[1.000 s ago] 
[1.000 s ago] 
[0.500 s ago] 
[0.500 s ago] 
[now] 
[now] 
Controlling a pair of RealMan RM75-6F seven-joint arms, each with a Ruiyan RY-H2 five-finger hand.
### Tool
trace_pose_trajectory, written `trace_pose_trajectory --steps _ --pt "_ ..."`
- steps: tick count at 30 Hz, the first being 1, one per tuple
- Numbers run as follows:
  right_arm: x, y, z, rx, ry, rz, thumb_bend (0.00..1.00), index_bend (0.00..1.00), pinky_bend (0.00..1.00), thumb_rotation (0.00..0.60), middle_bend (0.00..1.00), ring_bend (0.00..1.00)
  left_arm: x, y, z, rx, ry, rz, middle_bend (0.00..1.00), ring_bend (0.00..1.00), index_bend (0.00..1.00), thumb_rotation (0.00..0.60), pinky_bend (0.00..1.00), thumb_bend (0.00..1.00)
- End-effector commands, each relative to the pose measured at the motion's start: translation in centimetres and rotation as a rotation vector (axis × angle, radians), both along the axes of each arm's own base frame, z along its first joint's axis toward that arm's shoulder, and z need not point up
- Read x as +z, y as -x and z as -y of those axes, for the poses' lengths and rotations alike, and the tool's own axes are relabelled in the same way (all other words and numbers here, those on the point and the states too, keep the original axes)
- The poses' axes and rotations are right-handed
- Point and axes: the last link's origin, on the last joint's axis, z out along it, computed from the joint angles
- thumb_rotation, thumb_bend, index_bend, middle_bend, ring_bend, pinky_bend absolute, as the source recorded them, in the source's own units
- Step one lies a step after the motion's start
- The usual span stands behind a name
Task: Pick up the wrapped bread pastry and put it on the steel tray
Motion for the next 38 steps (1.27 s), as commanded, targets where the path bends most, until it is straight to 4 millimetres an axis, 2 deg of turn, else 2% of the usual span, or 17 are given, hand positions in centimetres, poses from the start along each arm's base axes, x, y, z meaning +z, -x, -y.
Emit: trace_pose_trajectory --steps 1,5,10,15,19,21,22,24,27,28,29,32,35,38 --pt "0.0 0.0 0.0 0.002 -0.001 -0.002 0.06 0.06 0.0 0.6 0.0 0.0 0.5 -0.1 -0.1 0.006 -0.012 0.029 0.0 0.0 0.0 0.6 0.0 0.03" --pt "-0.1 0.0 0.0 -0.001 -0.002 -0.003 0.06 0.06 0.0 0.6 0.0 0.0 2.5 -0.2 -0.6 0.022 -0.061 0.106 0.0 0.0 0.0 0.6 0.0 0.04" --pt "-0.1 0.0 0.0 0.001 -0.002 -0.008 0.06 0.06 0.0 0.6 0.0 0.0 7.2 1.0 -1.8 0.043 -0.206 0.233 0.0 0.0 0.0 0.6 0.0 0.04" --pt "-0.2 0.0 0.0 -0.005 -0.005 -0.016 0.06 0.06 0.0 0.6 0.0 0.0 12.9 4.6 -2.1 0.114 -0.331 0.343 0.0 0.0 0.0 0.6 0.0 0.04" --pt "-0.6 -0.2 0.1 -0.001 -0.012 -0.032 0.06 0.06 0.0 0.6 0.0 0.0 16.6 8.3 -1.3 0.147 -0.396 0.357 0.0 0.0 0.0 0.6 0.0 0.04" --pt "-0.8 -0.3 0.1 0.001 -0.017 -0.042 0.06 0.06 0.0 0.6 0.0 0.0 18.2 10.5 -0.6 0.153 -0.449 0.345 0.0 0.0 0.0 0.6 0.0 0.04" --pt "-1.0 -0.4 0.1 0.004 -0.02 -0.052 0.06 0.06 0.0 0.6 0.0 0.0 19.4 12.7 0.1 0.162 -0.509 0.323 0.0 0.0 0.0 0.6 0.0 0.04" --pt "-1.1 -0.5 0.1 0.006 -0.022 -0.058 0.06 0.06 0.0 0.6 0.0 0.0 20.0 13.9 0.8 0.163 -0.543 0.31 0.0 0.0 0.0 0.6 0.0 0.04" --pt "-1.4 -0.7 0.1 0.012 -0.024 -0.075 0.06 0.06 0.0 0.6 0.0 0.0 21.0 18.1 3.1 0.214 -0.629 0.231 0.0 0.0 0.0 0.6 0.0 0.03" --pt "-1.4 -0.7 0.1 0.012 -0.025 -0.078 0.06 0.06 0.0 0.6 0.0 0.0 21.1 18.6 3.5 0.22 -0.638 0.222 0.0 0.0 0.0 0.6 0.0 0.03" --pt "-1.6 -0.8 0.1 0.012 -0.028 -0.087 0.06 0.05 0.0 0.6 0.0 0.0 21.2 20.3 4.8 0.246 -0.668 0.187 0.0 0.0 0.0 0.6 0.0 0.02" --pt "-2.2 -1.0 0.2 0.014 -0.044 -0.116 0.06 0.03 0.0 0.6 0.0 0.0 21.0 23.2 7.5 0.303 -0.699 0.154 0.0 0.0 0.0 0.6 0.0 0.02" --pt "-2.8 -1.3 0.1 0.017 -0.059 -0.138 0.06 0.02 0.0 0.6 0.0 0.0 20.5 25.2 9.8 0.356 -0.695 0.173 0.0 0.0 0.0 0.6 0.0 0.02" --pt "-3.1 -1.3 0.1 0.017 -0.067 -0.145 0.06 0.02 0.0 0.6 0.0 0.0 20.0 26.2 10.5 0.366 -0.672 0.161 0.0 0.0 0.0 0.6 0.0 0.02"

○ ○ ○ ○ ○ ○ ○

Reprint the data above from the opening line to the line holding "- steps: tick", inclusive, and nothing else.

▸ Result of this exercise:
[1.000 s ago] 
[1.000 s ago] 
[0.500 s ago] 
[0.500 s ago] 
[now] 
[now] 
Controlling a pair of RealMan RM75-6F seven-joint arms, each with a Ruiyan RY-H2 five-finger hand.
### Tool
trace_pose_trajectory, written `trace_pose_trajectory --steps _ --pt "_ ..."`
- steps: tick count at 30 Hz, the first being 1, one per tuple

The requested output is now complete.